Task instructions. Give the number of lines in the material below where the word "from" shows up, without anything else.
--- Exercise inputs ---
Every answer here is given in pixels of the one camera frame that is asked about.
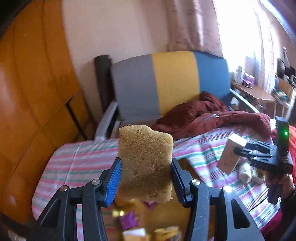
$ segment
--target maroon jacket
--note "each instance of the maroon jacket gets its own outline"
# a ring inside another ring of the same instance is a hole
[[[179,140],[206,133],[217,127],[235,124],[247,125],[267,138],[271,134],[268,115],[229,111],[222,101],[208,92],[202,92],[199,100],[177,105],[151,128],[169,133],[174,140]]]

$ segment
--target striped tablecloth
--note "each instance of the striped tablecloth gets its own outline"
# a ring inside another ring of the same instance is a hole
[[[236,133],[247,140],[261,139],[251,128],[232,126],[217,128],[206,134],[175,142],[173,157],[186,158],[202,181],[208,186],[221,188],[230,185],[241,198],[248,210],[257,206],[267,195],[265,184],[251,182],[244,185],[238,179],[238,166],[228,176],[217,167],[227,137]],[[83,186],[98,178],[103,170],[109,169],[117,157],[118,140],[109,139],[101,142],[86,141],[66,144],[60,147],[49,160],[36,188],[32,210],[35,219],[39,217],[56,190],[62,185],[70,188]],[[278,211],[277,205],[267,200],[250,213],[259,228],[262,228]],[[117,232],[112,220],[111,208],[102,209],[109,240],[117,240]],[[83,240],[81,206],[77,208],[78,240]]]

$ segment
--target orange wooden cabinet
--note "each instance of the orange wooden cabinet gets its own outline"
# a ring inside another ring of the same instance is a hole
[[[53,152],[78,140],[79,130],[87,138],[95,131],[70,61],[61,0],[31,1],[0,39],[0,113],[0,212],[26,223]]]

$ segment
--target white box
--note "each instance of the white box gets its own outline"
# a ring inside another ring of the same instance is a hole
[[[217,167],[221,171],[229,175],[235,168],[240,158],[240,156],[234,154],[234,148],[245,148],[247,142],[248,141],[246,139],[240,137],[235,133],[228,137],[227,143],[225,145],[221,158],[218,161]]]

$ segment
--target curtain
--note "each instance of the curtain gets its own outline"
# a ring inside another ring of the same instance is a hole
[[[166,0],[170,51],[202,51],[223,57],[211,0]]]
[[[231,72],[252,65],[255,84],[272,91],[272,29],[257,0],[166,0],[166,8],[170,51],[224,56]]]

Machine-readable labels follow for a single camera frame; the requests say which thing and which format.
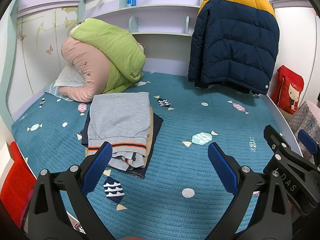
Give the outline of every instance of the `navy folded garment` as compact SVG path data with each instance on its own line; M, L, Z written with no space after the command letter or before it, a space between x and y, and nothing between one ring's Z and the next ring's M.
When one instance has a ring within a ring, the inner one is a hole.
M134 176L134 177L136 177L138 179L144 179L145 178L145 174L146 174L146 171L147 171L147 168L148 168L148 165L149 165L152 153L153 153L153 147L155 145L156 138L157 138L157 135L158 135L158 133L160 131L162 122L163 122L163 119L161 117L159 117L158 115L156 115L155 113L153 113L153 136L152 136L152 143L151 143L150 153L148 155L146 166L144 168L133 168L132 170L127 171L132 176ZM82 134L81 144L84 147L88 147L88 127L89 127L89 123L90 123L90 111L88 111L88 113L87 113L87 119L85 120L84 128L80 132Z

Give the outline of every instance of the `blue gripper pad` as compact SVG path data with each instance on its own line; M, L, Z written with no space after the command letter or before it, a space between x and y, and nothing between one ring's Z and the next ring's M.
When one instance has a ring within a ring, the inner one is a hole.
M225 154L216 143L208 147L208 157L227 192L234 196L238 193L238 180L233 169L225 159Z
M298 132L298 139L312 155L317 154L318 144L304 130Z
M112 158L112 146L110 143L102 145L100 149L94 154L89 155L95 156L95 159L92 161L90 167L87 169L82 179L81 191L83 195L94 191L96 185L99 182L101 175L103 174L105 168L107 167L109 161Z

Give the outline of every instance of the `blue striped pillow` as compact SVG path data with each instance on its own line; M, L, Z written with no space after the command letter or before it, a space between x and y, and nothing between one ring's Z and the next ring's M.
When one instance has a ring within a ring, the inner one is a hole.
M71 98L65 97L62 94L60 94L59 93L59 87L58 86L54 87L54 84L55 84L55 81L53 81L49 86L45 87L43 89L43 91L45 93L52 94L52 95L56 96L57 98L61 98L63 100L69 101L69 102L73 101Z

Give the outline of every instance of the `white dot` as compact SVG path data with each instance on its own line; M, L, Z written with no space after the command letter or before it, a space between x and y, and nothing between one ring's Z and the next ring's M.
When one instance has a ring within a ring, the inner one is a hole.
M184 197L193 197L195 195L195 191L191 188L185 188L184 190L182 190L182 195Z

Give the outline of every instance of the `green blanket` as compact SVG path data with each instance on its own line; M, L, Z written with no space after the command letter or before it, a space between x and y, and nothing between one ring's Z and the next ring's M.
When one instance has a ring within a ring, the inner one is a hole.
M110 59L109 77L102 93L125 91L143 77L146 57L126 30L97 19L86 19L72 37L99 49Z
---
--- Exercise inputs ---
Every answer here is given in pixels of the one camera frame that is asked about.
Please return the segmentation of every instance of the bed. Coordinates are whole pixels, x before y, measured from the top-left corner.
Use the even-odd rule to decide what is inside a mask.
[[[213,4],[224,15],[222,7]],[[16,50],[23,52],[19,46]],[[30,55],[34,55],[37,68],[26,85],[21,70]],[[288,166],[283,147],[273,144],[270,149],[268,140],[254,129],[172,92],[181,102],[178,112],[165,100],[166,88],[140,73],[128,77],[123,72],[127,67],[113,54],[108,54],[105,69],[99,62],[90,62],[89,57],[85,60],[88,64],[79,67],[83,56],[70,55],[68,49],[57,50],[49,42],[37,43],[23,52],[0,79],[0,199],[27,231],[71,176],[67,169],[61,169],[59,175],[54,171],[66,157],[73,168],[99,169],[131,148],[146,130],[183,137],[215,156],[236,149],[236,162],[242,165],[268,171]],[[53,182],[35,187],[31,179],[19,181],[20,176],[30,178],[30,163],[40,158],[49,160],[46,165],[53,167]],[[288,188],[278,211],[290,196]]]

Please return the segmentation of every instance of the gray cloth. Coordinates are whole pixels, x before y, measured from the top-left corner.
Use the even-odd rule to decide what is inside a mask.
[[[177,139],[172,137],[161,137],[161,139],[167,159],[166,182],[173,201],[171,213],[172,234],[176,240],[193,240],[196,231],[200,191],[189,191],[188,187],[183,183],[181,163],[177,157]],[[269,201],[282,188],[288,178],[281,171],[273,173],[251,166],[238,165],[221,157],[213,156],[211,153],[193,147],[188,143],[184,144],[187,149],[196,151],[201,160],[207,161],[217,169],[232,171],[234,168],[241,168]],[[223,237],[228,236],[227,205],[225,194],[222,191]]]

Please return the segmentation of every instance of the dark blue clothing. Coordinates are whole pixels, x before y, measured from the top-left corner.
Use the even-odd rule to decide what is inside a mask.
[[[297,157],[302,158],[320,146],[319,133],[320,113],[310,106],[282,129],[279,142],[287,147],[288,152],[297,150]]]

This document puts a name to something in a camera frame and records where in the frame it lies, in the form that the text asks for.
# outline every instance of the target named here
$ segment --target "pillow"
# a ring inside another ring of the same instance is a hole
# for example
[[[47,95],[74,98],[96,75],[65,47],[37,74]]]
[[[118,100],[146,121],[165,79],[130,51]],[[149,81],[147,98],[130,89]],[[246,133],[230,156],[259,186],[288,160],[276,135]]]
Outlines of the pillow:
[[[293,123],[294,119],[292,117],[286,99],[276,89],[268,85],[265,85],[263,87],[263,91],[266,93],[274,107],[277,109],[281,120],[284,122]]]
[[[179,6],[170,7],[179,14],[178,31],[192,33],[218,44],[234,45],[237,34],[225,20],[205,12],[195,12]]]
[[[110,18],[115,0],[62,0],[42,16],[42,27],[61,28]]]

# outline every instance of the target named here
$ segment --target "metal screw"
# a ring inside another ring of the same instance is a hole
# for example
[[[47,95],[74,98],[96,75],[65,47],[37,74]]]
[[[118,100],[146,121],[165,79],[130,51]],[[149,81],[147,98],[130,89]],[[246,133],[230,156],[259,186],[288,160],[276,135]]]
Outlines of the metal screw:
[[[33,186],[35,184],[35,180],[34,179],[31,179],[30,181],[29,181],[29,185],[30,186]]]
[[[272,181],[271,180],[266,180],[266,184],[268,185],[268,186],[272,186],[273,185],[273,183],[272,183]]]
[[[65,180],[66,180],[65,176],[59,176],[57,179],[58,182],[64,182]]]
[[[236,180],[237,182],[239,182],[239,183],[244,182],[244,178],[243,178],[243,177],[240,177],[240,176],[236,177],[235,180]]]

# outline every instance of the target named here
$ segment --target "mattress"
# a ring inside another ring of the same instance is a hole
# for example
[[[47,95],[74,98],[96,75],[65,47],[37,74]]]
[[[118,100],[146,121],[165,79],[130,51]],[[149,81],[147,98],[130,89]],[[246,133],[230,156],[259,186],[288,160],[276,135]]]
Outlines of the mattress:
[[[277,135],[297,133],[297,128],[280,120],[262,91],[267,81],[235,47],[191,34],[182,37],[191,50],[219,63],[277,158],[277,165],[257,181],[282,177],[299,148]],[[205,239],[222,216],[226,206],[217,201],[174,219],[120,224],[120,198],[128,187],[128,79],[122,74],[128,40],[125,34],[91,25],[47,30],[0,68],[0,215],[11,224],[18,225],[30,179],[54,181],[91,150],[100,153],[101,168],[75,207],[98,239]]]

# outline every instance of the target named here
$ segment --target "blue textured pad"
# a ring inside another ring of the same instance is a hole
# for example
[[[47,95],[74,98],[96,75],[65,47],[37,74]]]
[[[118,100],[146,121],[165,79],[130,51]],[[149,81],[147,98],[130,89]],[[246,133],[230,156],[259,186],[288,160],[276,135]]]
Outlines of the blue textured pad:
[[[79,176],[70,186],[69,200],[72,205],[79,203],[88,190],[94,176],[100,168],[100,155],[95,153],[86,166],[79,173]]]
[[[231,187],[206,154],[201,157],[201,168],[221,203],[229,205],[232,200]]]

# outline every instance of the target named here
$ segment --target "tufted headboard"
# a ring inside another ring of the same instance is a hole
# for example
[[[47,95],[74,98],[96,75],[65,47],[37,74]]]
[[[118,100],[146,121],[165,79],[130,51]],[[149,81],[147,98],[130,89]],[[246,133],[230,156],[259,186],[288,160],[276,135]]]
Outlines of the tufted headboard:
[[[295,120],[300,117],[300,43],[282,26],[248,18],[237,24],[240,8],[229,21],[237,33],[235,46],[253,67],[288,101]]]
---
Completed task. 3